Extrait 3

Un chignon Laique et républicain

Il y avait une sorte de secret autour de sa vie. Grande, élancée, avec son beau chignon, elle ne courait pas les hommes, ses amis français. Elle résistait à un remariage malgré une cour assidue. Jusqu’à sa mort, elle disait qu’elle en avait eu assez des hommes avec le sien. Un soir qu’elle était seule chez elle, elle reçut la visite d’un copain, qui n’y alla pas par quatre chemins. «Marie, tu es laïque et républicaine, ne serais-tu pas d’accord de nous aider ? »
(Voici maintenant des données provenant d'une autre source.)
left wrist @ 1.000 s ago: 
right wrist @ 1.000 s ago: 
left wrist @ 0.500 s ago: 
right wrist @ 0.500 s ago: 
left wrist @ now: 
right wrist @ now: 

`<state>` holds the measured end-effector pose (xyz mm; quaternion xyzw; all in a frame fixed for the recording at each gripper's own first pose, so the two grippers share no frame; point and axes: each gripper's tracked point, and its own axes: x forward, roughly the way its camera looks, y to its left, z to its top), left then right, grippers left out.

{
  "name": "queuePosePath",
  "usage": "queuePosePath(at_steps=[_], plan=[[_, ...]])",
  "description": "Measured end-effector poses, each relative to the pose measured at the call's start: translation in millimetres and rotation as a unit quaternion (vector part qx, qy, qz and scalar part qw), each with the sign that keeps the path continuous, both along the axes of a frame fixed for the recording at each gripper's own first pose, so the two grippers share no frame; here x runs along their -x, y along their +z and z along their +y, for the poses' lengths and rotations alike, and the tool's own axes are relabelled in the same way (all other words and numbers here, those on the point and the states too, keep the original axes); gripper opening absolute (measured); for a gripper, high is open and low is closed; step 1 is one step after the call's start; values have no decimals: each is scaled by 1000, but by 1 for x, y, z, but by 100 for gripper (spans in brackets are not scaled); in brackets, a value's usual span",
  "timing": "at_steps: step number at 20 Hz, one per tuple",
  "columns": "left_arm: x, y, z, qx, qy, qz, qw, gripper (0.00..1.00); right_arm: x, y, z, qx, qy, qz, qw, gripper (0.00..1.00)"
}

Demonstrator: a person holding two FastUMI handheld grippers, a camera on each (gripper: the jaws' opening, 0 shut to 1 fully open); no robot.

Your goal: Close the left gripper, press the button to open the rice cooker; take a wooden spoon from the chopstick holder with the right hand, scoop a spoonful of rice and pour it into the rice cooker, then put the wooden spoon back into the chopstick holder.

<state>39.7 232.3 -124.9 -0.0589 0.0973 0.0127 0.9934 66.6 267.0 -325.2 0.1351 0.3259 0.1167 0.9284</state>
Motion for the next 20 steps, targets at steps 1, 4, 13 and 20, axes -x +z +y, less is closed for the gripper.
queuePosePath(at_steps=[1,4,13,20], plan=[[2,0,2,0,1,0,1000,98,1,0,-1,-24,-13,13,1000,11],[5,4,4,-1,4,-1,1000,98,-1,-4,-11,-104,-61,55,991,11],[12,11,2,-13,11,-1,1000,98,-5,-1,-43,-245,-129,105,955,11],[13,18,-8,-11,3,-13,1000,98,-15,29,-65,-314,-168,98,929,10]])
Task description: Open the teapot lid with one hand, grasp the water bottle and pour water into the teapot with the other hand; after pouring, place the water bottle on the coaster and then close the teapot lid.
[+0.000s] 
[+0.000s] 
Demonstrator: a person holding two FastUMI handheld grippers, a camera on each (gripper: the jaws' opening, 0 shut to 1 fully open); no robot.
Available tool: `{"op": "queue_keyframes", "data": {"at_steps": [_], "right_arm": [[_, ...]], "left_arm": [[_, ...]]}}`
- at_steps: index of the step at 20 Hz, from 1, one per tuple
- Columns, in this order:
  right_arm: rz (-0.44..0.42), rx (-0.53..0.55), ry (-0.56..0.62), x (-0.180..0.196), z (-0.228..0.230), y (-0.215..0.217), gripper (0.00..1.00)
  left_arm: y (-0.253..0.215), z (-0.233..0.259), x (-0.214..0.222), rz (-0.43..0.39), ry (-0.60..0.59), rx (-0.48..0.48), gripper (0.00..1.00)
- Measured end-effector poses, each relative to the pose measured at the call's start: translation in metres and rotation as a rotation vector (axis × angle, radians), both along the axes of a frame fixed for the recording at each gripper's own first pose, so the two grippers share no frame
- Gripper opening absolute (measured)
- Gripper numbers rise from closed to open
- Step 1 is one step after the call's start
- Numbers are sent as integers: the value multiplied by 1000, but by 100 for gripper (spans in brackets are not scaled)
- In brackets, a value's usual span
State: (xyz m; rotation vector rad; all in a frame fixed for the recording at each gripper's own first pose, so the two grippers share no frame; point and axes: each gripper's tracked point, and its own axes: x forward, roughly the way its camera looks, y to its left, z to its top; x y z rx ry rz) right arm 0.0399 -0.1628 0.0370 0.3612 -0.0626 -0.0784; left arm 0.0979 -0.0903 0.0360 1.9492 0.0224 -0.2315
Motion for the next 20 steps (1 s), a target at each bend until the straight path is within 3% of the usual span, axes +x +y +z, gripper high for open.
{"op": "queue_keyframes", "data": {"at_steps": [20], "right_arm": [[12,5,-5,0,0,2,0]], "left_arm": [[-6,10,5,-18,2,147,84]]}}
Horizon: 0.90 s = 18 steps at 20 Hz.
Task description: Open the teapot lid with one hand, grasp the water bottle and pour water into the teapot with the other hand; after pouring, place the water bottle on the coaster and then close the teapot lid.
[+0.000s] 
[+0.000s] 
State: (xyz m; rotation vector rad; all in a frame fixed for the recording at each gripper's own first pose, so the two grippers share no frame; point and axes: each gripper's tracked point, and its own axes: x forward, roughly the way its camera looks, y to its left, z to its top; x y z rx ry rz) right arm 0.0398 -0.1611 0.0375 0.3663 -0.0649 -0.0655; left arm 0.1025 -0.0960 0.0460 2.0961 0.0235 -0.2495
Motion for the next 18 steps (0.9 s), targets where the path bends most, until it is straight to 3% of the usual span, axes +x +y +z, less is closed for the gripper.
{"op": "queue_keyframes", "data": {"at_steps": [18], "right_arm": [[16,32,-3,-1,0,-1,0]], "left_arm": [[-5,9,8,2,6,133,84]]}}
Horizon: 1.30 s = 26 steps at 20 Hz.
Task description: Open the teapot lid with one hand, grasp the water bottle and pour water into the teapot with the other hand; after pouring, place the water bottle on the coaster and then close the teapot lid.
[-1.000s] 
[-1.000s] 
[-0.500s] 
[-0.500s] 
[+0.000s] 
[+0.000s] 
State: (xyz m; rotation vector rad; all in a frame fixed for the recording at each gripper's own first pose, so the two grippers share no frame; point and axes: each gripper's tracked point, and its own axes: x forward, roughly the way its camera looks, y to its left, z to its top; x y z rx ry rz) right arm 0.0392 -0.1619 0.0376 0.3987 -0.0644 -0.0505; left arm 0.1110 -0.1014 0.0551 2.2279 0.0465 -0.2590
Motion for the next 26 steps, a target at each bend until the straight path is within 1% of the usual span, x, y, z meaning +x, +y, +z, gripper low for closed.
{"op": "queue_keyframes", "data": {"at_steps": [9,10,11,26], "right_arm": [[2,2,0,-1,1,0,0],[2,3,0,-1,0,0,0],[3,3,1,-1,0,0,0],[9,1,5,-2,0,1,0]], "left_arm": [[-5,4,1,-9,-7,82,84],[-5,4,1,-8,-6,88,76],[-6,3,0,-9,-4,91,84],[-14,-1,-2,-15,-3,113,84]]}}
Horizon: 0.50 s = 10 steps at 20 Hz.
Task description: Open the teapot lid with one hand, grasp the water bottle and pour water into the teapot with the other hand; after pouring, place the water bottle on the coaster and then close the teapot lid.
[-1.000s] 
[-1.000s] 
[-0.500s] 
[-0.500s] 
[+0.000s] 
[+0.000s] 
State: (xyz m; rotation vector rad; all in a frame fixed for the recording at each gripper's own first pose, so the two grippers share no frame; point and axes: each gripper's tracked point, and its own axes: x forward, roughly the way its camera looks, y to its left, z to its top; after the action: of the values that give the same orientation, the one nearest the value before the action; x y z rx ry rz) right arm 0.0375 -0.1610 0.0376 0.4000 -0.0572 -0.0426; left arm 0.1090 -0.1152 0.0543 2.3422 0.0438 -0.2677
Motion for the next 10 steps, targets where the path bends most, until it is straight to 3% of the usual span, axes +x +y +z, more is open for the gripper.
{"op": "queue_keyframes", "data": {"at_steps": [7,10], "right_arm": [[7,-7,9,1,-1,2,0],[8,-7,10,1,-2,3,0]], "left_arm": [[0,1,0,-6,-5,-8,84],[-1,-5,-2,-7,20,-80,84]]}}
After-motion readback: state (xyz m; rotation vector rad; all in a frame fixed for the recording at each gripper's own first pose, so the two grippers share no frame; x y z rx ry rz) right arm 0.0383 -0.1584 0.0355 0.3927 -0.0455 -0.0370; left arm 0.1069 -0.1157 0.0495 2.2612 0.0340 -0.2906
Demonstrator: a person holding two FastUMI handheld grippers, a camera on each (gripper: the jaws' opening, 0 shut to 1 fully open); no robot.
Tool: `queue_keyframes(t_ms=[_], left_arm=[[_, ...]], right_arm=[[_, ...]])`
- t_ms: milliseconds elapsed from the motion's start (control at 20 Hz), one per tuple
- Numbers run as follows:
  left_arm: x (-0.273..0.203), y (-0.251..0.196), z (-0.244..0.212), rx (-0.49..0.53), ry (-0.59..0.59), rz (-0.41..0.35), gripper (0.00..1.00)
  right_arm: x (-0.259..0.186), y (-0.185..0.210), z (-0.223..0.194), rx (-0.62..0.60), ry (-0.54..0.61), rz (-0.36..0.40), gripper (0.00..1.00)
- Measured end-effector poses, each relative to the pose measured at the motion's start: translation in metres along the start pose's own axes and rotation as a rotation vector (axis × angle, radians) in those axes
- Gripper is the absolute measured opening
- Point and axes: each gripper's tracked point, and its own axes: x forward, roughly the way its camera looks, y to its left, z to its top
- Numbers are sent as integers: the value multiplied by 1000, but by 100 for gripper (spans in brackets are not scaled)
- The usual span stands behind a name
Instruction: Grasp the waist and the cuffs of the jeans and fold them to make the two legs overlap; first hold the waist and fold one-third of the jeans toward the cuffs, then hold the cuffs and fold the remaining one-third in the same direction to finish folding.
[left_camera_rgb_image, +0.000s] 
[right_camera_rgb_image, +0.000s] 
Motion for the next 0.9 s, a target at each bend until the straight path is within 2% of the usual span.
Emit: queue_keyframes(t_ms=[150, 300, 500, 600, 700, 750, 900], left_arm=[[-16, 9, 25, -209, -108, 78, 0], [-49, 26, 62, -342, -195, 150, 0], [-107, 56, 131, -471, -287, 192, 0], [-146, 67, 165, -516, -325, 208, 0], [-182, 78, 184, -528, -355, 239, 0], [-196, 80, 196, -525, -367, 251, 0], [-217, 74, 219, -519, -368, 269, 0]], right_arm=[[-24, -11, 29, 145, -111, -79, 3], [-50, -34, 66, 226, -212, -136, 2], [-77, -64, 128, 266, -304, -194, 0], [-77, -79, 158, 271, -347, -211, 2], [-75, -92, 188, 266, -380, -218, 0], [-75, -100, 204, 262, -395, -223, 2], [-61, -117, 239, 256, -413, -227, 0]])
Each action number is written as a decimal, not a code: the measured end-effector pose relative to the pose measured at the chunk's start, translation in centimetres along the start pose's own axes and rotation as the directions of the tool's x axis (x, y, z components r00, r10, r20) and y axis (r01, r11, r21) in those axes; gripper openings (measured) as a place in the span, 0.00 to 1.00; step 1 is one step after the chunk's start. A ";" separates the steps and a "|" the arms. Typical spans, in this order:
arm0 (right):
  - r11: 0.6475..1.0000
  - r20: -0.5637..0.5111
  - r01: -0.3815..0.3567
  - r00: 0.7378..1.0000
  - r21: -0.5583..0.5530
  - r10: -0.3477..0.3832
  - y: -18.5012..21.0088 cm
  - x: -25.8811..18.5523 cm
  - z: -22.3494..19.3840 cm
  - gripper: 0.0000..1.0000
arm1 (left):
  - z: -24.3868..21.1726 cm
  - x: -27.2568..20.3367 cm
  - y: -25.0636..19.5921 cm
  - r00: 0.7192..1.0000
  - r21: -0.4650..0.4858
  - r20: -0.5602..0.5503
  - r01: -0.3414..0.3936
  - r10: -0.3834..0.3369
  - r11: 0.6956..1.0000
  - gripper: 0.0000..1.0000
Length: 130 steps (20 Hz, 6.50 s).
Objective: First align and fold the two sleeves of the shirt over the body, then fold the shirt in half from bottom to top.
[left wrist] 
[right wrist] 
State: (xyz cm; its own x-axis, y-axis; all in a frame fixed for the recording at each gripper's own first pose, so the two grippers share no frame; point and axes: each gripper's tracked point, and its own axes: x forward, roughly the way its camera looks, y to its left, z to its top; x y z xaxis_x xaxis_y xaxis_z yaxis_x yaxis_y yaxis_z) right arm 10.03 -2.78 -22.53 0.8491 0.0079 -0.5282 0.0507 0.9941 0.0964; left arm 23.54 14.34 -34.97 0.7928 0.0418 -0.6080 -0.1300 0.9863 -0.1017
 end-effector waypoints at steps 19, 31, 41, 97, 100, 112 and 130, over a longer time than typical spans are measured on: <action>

Elle comprit tout de suite qu’il s’agissait de Résistance. Il lui dit qu’elle ne connaîtrait que son nom à lui et ne devrait en parler à personne. Il s’agissait de transporter l’argent du maquis d’Embrun depuis Gap, autre ville du département, située à 40 kilomètres. Comme il n’y avait pas d’essence pour les Français, elle devrait se faire transporter en stop par les camions allemands. Mais comment bien cacher l’argent ? Ils réfléchirent peu de temps :
l’immense chignon de ma grand-mère pouvait très bien cacher quelques liasses de billets, sous la charlotte. Elle devait faire le trajet tous les mois et lui passerait un soir prendre l’argent. A 50 ans, elle était une belle femme, souvent draguée par les soldats allemands, ce qui facilita les choses. Sur les camions, elle plaisantait avec eux et chantait des chansons à la mode du fou chantant, Charles Trenet, chansons entraînantes à double discours, mal compris par eux. Elle riait de leurs blagues pas très fines, sans leur montrer ce qu’elle pensait vraiment d’eux, ni surtout de quelle façon elle les utilisait.

Etrait 1

De l’inconscient créateur à la gynogénèse

Le contenu de leur journal : « La Cause du Peuple » était essentiellement des comptes rendus sur des luttes ouvrières, qu’on ne pouvait pas lire dans les journaux habituels. La plupart des maos étaient des enfants de bourgeois rejetés par leur famille, et « établis » en usines (ayant arrêté leurs études pour apprendre auprès des ouvriers, comme cela se faisait en Chine lors de la Révolution Culturelle) ; ils restaient en usines pour se désembourgeoiser au contact des ouvriers et aussi pour les pousser aux luttes ouvrières, grèves, occupations d’usines, sabotages, séquestrations de patrons, etc. Les autres étaient de vrais ouvriers d’extrême-gauche. Le but de cette stratégie était de former un fort mouvement d’ouvriers et d’étudiants liés, pour renverser le gouvernement et réussir enfin la révolution avortée en mai 68.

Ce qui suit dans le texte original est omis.